Lastly, there are some 'visual unlocks' to show off with - gold shoulder pads for your commander or floating runes surrounding your Eldar Farseer, that sort of thing. Optional and arbitrary these upgrades might be, but you'll still want them if you have the chance. Something else worth noting is that, at the time of writing, the only multiplayer maps are for one-on-one or three-on-three battles, which seems rather strange to us. You can still add Al players in though to make up the numbers. As Relic readily admit, DOW2 owes a lot to Company of Heroes. In some ways, it feels like a reskinned version of the classic RTS -which is a compliment, not a criticism.
Short Of Greatness
The action is visually exciting, the controls are simple to learn and use, plus they've got rid of the repetitive basebuilding in each mission you undertake. While the matter of mission repetition has been sorted out a little from when we first got our hands on the game, it's still potentially the biggest factor as to why people might be put off playing the offline single-player campaign.

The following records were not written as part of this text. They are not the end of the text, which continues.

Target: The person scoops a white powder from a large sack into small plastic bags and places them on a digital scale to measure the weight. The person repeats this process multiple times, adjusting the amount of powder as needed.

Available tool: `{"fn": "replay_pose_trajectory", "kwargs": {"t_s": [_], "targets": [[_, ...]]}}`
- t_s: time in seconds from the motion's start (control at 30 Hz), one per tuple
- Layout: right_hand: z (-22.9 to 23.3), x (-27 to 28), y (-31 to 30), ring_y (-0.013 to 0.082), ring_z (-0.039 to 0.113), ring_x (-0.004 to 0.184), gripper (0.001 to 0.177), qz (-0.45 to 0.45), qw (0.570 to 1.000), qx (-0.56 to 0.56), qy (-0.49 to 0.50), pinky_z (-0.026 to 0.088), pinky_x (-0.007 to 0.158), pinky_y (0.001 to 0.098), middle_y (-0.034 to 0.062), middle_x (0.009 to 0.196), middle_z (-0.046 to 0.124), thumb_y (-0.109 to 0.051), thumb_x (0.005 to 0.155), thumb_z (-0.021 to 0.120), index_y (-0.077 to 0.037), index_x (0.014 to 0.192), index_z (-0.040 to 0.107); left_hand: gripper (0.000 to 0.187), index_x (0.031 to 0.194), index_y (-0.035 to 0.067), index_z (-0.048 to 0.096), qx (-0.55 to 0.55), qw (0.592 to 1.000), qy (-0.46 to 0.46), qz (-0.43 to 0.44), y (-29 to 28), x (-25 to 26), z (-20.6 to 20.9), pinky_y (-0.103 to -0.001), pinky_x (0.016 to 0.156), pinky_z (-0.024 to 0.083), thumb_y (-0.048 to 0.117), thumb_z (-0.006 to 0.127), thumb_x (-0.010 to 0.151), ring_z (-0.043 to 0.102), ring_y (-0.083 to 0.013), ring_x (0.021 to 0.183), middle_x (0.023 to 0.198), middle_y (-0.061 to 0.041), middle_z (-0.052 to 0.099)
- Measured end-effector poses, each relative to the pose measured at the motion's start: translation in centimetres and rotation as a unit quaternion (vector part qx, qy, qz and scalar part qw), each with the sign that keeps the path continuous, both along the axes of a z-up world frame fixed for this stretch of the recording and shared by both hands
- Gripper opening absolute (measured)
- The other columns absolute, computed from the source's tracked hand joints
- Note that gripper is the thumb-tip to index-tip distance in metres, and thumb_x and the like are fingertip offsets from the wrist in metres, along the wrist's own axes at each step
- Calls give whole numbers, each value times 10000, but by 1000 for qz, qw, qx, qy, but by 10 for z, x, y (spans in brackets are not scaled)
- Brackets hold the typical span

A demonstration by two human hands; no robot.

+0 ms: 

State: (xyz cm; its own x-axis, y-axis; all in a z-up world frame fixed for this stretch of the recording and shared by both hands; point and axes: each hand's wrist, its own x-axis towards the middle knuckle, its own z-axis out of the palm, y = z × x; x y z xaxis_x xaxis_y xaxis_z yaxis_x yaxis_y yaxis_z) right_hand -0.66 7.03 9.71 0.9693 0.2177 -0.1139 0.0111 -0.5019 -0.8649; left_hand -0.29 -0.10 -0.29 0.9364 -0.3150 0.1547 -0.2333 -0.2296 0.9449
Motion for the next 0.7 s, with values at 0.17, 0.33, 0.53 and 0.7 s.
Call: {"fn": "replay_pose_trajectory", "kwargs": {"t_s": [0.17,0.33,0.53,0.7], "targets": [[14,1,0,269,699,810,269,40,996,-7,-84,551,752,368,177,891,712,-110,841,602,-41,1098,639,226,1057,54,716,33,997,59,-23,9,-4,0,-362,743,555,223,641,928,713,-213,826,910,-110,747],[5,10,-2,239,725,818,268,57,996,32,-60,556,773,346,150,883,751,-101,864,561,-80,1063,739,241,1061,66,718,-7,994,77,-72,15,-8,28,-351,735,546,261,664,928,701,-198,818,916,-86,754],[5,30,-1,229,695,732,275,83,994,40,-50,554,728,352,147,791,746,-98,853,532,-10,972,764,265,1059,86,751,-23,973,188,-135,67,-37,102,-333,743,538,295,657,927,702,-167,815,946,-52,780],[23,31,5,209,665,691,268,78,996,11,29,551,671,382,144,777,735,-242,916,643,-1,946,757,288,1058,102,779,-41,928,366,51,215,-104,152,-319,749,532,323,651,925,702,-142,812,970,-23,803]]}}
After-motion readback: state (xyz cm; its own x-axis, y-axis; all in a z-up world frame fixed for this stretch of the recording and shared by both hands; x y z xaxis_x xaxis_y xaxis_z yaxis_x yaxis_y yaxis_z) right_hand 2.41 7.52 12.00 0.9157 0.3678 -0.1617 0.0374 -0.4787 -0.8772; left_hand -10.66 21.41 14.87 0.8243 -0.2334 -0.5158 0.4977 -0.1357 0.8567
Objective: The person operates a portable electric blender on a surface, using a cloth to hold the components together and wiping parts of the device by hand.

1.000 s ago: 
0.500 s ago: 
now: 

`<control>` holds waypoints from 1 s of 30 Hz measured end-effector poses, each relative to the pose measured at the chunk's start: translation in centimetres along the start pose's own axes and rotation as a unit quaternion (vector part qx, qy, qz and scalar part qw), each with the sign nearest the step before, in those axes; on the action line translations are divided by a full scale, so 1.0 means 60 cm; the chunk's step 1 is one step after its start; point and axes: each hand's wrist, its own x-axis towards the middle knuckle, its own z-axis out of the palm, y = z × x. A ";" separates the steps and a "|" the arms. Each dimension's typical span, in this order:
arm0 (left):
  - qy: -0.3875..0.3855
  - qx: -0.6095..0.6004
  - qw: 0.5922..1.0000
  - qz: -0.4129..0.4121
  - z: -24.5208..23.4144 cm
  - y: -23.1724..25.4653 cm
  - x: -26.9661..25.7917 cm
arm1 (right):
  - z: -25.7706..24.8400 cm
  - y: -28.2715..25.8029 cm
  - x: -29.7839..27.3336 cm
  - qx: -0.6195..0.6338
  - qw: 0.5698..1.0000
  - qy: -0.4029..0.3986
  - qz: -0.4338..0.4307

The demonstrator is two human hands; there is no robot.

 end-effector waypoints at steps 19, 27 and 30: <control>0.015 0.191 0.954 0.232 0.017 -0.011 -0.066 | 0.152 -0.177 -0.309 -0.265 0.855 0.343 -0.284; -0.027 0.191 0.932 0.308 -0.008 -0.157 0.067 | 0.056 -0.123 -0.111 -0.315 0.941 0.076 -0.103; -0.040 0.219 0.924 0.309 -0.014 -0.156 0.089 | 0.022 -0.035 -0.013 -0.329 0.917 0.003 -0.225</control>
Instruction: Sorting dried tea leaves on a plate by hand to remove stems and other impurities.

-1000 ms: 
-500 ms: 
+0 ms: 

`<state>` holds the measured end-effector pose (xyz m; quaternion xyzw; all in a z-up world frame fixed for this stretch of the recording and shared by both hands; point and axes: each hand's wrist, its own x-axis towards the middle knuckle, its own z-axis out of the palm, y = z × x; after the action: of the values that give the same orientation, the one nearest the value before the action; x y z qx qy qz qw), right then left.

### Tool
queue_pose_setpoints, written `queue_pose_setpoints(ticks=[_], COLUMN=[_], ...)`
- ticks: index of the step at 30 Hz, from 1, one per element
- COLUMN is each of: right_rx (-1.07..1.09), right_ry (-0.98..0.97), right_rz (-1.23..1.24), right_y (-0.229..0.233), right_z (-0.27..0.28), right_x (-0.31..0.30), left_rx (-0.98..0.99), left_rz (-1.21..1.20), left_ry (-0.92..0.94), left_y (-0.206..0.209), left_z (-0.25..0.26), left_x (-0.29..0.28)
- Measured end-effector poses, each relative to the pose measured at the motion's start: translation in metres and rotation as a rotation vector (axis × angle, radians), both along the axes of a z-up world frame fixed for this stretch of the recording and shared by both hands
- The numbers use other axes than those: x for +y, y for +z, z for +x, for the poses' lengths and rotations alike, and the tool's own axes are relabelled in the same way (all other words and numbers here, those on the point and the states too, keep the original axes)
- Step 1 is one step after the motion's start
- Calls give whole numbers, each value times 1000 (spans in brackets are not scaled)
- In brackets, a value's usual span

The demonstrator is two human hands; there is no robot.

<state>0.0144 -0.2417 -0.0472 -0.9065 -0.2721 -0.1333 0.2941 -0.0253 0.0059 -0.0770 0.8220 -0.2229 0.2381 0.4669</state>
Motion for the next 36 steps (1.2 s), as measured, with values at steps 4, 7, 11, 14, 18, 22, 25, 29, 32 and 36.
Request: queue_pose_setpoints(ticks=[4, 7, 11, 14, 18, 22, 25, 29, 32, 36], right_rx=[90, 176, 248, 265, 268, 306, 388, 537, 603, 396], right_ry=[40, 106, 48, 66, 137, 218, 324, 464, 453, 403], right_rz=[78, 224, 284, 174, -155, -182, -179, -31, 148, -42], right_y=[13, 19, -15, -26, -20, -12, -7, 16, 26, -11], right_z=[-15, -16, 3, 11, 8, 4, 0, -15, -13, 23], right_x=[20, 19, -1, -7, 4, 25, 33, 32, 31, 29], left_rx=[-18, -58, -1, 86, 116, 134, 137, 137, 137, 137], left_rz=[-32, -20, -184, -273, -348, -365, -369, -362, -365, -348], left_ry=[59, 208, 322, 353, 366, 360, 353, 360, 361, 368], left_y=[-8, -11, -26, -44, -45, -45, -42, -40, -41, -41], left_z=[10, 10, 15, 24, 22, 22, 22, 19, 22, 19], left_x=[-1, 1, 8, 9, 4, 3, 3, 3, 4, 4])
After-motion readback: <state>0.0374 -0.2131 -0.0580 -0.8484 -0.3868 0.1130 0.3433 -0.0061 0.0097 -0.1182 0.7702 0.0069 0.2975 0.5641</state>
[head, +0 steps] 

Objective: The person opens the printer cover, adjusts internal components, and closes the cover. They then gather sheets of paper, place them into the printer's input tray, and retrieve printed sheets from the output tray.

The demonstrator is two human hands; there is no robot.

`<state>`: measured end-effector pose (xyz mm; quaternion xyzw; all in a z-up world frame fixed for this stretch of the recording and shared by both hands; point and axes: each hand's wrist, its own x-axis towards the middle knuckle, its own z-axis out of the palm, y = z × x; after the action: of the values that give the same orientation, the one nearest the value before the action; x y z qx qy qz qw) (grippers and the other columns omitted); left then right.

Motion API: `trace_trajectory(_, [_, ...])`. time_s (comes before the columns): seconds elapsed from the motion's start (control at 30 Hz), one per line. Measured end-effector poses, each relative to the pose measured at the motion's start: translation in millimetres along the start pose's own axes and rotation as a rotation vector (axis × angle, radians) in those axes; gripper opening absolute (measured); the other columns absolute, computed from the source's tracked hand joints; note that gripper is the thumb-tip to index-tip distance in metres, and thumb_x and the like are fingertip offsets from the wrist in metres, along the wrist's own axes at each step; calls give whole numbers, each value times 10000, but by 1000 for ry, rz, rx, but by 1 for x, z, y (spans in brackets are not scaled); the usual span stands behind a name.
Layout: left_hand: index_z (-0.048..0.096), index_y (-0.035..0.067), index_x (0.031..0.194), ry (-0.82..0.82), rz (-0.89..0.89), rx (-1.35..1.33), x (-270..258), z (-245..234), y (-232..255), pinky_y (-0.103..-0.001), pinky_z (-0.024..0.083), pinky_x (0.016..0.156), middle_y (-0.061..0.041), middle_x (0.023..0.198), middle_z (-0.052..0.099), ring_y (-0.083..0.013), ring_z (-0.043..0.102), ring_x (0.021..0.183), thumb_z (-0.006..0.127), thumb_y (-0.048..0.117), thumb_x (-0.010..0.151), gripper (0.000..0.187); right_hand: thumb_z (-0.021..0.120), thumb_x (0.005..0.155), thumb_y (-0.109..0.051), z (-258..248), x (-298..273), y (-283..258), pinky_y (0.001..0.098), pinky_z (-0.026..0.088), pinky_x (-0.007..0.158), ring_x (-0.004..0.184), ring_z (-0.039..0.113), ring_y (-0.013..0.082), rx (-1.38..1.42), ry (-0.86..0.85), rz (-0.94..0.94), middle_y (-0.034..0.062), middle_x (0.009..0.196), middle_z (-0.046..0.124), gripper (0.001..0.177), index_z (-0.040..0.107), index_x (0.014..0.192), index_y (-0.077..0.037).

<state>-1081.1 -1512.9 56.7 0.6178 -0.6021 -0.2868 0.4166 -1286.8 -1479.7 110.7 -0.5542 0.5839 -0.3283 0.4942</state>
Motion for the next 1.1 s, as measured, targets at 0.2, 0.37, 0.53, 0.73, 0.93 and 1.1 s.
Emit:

While the special abilities of your units will be increasingly important as you up the difficulty settings, making sure you are in heavy cover is by far the most important thing you have to do to succeed. Unless the enemy manages to destroy said cover, with explosives or by other means, your men will be very difficult to dislodge.
In the end, the score below might not be the one you will have been expecting. While I had fun playing Dawn of War II and am glad to have done so, I never really felt a true sense of excitement or awe while playing and, perhaps because of its reliance on the structure of Company of Heroes, it didn't feel groundbreaking either.
Yes, the explosions and graphics are nice, some of the visual effects are cool, the multiplayer is bound to be built upon and people will still be playing it in four years. But, on the other hand, I suspect virtually nobody will still be playing the single-player a few months after purchase. Relic have made an admirable stab at redefining the single-player action-RTS experience, but they haven't managed to nail it just yet.
Oh dear God, why?
There was no need for this...
The original genestealers and Tyranids were fantastic, all purple, menacing and terrifying. Remember Space Hulk? We'd be more likely to laugh instead of squeal in girlish terror if we saw a nu-genestealer running round the corner at us now. Even the Tyranids of Advanced Space Crusade (the board game) were miles better than they are now.
Admittedly, I've been out of the Games Workshop lark for about 13 years now, but still, I can't be the only one who is disappointed by the latest incarnation of the hive mind entities? Can I?